Specialized Proxies: Symbols#

Another specialized type of proxy is the symbol proxy. It manages a Julia-side Base.Symbol.

We can create a symbol proxy in the following ways:

// new unnamed proxy
auto unnamed_symbol = Symbol("symbol_value");

// new named proxy
auto named_symbol = Main.new_symbol("symbol_var", "symbol_value");

// from already existing proxy
auto non_symbol_proxy_managing_symbol = Main.safe_eval("return :symbol_value");
auto unnamed_symbol = non_symbol_proxy_managing_symbol.as<Symbol>();

Where, unlike with jluna::Proxy, the value the proxy is pointing to is asserted to be of type Base.Symbol.

Symbol Hashing#

The main additional functionality jluna::Symbol brings is that of constant time hashing.

A hash is essentially a UInt64 we assign to things as a label. In Julia, hashes are unique and there a no hash collisions. This means if A != B then hash(A) != hash(B) and, furthermore, if hash(A) == hash(B) then A === B.

Julia Hint: (==) checks if the value of two variables is the same. (===) checks whether both variables values have the exact identical location in memory - if they are the same instance.

Unlike with other classes, Base.Symbols hash is pre-computed, making it much faster to hash.

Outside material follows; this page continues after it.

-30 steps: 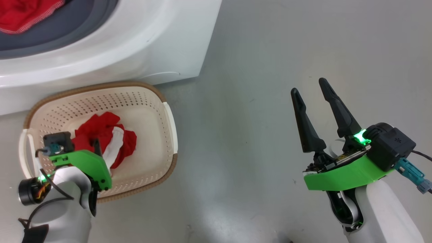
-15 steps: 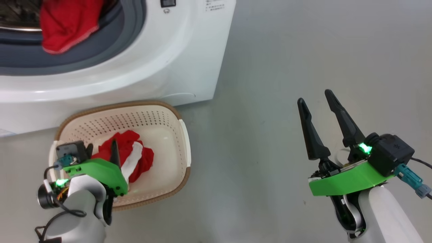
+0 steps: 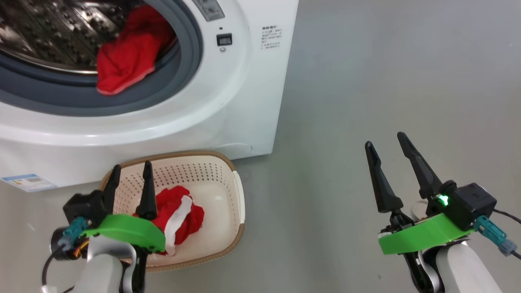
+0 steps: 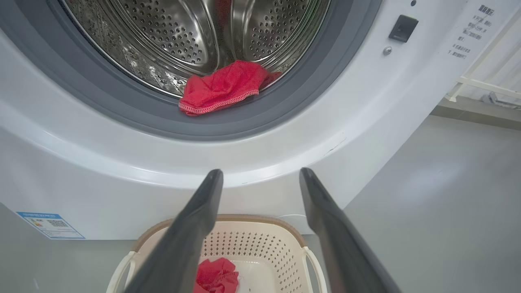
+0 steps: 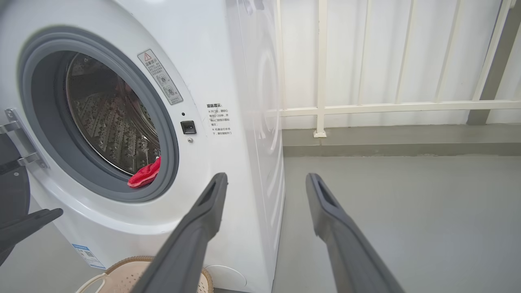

We can access the hash of a symbol proxy using .hash(). To get the symbol as a string, we use static_cast:

// create symbol
auto symbol = Symbol("abc");

// print name and hash
std::cout << "name: " << static_cast<std::string>(symbol) << std::endl;
std::cout << "hash: " << symbol.hash() << std::endl;
name: abc
hash: 16076289990349425027

In most cases, it is impossible to predict which hash will be assigned to which symbol. This also means for Symbols s1 and s2 if string(s1) < string(s2) this does not mean hash(s1) < hash(s2). This is very important to realize, symbol comparison is not lexicographical comparison.

Having taken note of this, jluna::Symbol provides the following comparison operators:

/// (*this).hash() == other.hash()
bool operator==(const Symbol& other) const;

/// (*this).hash() != other.hash()
bool operator!=(const Symbol& other) const;

/// (*this).hash() < other.hash()
bool operator<(const Symbol& other) const;

/// (*this).hash() <= other.hash()
bool operator<=(const Symbol& other) const;

/// (*this).hash() >= other.hash()
bool operator>=(const Symbol& other) const;

/// (*this).hash() > other.hash()
bool operator>(const Symbol& other) const;

To further illustrate the way symbols are compared, consider the following example using std::set, which orders its elements according to their user-defined comparison operators:

// create set
auto set = std::set<Symbol>();

// add newly constructed symbols to it
for (auto str : {"abc", "bcd", "cde", "def"})

// print in order
for (auto symbol : set)
    std::cout << symbol.operator std::string() << " (" << symbol.hash() << ")" << std::endl;
cde (10387276483961993059)
bcd (11695727471843261121)
def (14299692412389864439)
abc (16076289990349425027)

We see that, lexicographically, the symbols are out of order. They are, however, ordered properly according to their hashes.